Por: Redacción Internacional
La tensión en el Medio Oriente ha alcanzado un punto crítico este marzo de 2026. Sin embargo, a diferencia de otros conflictos históricos, el gigante norteamericano no está encontrando el respaldo masivo que esperaba de sus aliados tradicionales. ¿Por qué países que suelen caminar junto a Washington hoy prefieren mantener la distancia?
Aquí desglosamos las tres razones clave que explican este fenómeno:
1. El “Efecto Gasolinera”: El miedo al colapso energético
El Estrecho de Ormuz es la “yugular” del comercio mundial. Por este pequeño paso marítimo circula casi el 20% del petróleo del planeta.
- El riesgo: Irán ha amenazado con cerrar este paso si la guerra se intensifica.
- La consecuencia: Países como Japón, Corea del Sur y gran parte de Europa dependen críticamente de este flujo. Entrar en guerra no solo significa enviar tropas, sino arriesgarse a una crisis económica interna con precios de combustible por las nubes e inflación descontrolada. Para ellos, la diplomacia no es solo paz, es supervivencia económica.
2. Una guerra sin “Sello de Garantía” internacional
Para que muchos países europeos y latinoamericanos se sumen a una coalición militar, necesitan un respaldo legal: una resolución del Consejo de Seguridad de la ONU.
- Actualmente, la ofensiva liderada por EE. UU. e Israel es vista por muchos como una acción unilateral.
- Gobiernos de naciones como España o Francia enfrentan una fuerte presión interna. Sin un mandato internacional claro, participar en el conflicto sería ilegal bajo sus propias constituciones y un suicidio político ante sus ciudadanos, quienes aún recuerdan las consecuencias de intervenciones pasadas sin consenso.
3. El tablero de cristal en el Medio Oriente
Los aliados más cercanos geográficamente, como Emiratos Árabes Unidos y Arabia Saudita, están en una posición de extrema fragilidad.

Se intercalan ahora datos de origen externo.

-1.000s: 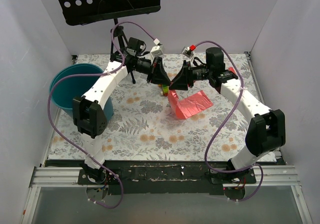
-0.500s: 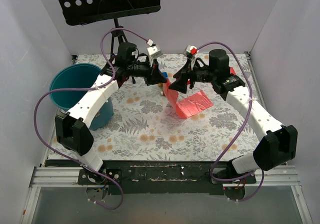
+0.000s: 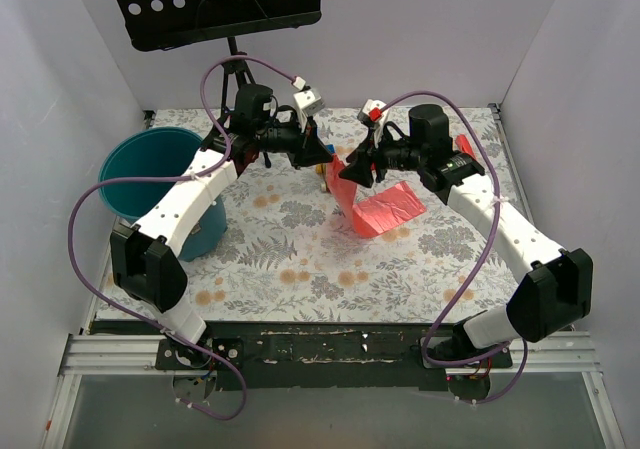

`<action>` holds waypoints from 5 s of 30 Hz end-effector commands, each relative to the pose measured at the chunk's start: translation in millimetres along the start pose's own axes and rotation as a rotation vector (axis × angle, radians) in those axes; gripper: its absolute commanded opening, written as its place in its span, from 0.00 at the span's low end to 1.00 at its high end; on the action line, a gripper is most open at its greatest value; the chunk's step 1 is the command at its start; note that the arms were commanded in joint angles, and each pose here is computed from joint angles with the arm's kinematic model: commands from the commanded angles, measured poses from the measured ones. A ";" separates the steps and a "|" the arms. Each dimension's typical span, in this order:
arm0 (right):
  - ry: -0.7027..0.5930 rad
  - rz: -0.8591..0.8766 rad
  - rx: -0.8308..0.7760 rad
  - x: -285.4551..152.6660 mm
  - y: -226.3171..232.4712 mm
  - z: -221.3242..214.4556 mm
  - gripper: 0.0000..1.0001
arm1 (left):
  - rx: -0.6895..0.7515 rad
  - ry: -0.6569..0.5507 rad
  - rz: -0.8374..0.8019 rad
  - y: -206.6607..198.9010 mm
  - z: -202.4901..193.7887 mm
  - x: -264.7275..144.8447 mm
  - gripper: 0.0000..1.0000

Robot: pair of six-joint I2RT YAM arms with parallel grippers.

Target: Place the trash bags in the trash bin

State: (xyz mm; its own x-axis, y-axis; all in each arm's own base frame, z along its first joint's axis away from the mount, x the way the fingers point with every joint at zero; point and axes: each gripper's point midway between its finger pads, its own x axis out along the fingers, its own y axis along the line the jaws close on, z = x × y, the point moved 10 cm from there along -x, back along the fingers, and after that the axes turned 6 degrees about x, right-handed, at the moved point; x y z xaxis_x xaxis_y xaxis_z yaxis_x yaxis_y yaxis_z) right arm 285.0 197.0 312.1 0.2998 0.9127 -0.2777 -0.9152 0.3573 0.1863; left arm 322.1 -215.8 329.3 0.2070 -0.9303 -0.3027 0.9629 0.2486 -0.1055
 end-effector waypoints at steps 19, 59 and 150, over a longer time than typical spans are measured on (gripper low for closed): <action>-0.021 0.067 -0.015 21.7 -7.2 20.3 0.01 | 0.574 -0.011 0.086 -26.8 23.5 6.5 0.00; 0.139 -0.137 0.119 0.5 2.3 9.6 0.01 | 1.065 0.014 0.446 -26.4 13.2 25.9 0.00; 0.040 -0.133 -0.106 -29.8 -7.1 11.2 0.01 | 1.258 -0.095 0.363 -38.7 2.5 27.1 0.00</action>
State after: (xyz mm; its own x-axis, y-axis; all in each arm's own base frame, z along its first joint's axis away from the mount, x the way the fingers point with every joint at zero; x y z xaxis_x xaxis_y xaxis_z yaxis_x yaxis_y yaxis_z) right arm 286.2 164.5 313.8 0.4486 0.8013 -0.3958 -0.8518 0.5173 0.0819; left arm 296.1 -258.1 316.6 0.4263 -0.9030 -0.0532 0.3451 0.1079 0.9323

- Sus ciudades modernas e infraestructura petrolera (como las plantas de Aramco) están a pocos minutos de vuelo de los misiles iraníes.
- Estos países han optado por una “neutralidad armada”. Saben que, en una guerra abierta, ellos serían el primer frente de batalla y sus economías, basadas en el turismo y la energía, quedarían en ruinas antes de que lleguen los refuerzos.
¿Qué significa esto para el futuro?
Estamos ante un cambio de era. La “chequera abierta” de apoyo militar a EE. UU. se ha cerrado. Los aliados hoy priorizan la estabilidad económica post-pandemia y la seguridad regional sobre la lealtad ideológica. Mientras Washington busca una victoria estratégica, el resto del mundo parece estar enviando un mensaje claro: no podemos permitirnos otra guerra larga en el corazón energético del mundo.